LGBTQ youth already experience higher levels of isolation and loneliness, and those feelings have only been heightened during the pandemic.
According to a survey conducted by the Trevor Project, of more than 35,000 LGBTQ youth in our country, 80 percent of respondents said the pandemic made their living situations more stressful. Forty-two percent said they had seriously considered suicide in the last year, and nearly 66 percent said they did not live in LGBTQ-affirming households.
“I think people think our lives are tragic because we are at risk for a lot of negative health outcomes. That’s just a fact, but that’s not because of our queerness; it’s because of society’s response to our queerness,” said Alissa Smith, communications manager for Inside Out Youth Services in Colorado Springs, Colorado.

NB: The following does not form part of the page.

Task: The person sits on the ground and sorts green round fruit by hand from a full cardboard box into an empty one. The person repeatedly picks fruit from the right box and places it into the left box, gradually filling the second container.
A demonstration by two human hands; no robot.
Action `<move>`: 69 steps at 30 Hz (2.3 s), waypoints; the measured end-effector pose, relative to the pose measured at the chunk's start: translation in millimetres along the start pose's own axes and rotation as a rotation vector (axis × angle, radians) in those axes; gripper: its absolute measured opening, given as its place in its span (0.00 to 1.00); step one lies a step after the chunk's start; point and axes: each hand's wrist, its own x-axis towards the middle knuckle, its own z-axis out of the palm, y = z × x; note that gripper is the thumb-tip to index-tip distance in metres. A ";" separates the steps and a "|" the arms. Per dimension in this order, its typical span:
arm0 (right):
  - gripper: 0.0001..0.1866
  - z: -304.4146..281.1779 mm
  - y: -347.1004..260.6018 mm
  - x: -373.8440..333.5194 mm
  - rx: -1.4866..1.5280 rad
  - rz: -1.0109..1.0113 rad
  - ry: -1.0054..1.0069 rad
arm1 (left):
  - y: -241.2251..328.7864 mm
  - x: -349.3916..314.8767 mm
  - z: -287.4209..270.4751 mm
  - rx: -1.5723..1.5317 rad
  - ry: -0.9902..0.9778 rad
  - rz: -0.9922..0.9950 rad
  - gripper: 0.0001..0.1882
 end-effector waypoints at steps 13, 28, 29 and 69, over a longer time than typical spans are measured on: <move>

Inside Out Youth Services offers services to LGBTQ youth in Colorado Springs. The county in which it resides, El Paso County, ranks among the highest in suicide rates for LGBTQ youth in the country.
“Our work is even more important; even more life-saving,” added Jessie Pocock, the group’s executive director.
Pocock figured during the pandemic something had to change.
Around 40 percent of youth experiencing homelessness in the country are LGBTQ, so the group opened a homeless shelter in town last winter. During the months it was open, the shelter provided 124 young people a warm meal and bed and helped 35 of them exit homelessness, according to Inside Out Youth Services, but still, the group could use more funding.
According to Pocock, they have seen donations dip even further since states began opening back up again.
“When a young person feels safe, they fall asleep,” said Pocock. “This is a fun thing people don’t think about. I always know we’re doing our job when I see a young person on the couch taking a nap. It means they feel safe.”